2. Prolonging incubation with the primary antibody overnight, at 4–8°C or at ambient temperature, can enhance staining. Many immunohistochemists employ this methodology for their routine work because higher dilution of primary reagents is achieved, allowing costs to be reduced. Dilutions must not be excessive, otherwise low levels of antigen will not be detected, resulting in false-negative staining.
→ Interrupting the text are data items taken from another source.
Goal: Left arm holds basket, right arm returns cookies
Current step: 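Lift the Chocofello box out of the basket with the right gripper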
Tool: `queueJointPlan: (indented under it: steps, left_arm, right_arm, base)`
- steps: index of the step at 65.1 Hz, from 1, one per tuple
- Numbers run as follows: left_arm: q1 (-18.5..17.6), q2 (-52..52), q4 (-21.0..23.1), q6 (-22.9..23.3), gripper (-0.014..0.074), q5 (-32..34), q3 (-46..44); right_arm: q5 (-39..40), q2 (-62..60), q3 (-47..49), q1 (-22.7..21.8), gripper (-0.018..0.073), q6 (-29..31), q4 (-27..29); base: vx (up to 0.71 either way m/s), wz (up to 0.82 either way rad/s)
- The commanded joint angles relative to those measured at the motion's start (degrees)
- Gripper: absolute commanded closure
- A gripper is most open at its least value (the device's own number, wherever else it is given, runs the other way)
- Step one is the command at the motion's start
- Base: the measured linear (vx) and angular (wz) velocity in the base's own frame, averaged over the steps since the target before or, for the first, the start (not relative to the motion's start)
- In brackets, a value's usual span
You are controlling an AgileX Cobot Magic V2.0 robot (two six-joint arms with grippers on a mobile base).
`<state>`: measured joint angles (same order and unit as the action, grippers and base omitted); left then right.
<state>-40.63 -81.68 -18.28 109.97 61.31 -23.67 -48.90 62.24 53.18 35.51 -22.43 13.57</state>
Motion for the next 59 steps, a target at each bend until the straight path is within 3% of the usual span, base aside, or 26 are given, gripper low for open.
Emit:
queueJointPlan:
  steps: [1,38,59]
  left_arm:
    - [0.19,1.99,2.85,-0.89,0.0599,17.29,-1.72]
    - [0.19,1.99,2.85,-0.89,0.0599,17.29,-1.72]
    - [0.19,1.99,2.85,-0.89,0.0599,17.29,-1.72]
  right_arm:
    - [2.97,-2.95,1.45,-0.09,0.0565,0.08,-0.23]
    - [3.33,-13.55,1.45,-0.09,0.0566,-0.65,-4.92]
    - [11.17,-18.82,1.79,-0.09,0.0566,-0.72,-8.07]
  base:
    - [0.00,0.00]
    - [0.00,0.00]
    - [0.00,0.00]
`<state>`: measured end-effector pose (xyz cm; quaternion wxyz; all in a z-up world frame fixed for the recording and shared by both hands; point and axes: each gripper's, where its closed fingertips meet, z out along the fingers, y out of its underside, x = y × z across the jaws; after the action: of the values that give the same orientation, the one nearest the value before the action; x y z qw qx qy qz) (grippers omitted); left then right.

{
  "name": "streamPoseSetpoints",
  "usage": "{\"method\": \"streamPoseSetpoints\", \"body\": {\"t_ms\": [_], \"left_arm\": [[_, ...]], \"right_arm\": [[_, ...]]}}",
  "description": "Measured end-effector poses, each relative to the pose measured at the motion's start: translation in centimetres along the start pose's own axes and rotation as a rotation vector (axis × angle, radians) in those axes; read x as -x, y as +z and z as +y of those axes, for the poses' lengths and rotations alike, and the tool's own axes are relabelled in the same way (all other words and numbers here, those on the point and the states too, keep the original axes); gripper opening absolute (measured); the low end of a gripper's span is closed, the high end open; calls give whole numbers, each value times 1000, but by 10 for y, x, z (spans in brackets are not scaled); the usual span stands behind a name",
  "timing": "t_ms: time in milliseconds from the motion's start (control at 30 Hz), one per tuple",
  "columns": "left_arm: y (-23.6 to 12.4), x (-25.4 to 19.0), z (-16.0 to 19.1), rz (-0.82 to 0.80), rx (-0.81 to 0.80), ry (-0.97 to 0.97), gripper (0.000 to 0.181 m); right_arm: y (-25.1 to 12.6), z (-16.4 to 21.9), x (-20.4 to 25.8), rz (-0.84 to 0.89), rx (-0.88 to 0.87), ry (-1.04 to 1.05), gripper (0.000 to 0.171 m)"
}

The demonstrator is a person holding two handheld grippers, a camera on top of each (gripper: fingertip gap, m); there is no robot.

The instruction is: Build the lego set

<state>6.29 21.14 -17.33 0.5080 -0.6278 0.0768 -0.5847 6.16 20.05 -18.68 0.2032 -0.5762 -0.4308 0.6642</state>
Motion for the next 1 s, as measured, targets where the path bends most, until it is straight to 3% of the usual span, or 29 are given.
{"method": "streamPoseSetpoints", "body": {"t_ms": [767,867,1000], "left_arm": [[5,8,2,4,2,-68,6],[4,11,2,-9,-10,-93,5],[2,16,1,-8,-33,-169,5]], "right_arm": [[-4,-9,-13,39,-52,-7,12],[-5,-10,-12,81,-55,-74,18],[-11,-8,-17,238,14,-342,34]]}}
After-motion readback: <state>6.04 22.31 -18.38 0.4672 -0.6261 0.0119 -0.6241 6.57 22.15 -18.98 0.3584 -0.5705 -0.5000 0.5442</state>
3. Increasing the concentration of bridge reagent beyond the optimal dilution, or repeated application of the bridge reagent, marginally increases the sensitivity of the avidin-biotin systems. Furthermore, in the case of the CD15 primaries, which are IgM subclass antibodies, LeBrun et al. (1992) reported that an IgM link, as opposed to a broad-spectrum immunoglobulin bridge reagent, improves the rate of detecting CD15-positive Reed-Sternberg and Hodgkin cells (Fig. 18.9). Charalambous et al. not only confirmed this work in 1993, but they also indicated that when microwave antigen recovery was used in place of trypsin, further amplification was achieved.
4. Chemical enhancement of the reaction end-product of the peroxidase-diaminobenzidine method can be achieved by the addition of imidazole (Straus 1982), heavy metals such as copper or cobalt (Hsu & Soban 1982), osmication, or treatment with gold chloride. Colloidal gold labeling can be enhanced dramatically using silver salts with the IGSS technique (Holgate et al. 1983b).
5. Repeated applications of the bridge and label increase the sensitivity of the APAAP technique. Whilst the initial primary, bridge and label are incubated for 30 minutes each, the repeated applications of bridge and label require only 10 minutes each. After two such repeats enhancement is usually sufficient for most antibodies.
6. Changing the chromogen substrate used. Some chromogen substrate solutions, especially for alkaline phosphatase, give a more intense reaction product than other reagents. For example nitro-blue tetrazolium is not only more intense than fast red but also can be left on overnight to give probably the most intense reaction of all chromogens available today. The only drawback is that the blue-black reaction product does not contrast well with hematoxylin counterstaining. Improved commercial formulae of traditional substrates are superior to ‘in house’ formulae.
7. Techniques for elevating the sensitivity of the extended polymer-labeled antibodies and other pre-diluted reagents are more restricted. The disadvantage of pre-diluted antibodies is that the dilutions selected are not necessarily suitable for the multitude of fixation and processing protocols employed. Hence, weak staining can only be overcome by increasing the incubation times, elevating the temperature to 37°C, or chemical enhancement of the diaminobenzidine reaction product, or other appropriate substrate.
8. Tyramide signal amplification. In 1989, Bobrow and fellow workers described a novel signal amplification method, catalyzed reporter deposition, and its application to immunoassays. In 1992 the same group proposed that this method would be suitable for immunohistochemistry. Erber et al. and King et al. in 1997 quite independently published data showing that this novel signal amplification system employed with avidin-biotin systems showed greater sensitivity than that provided by the more conventional avidin-biotin methods.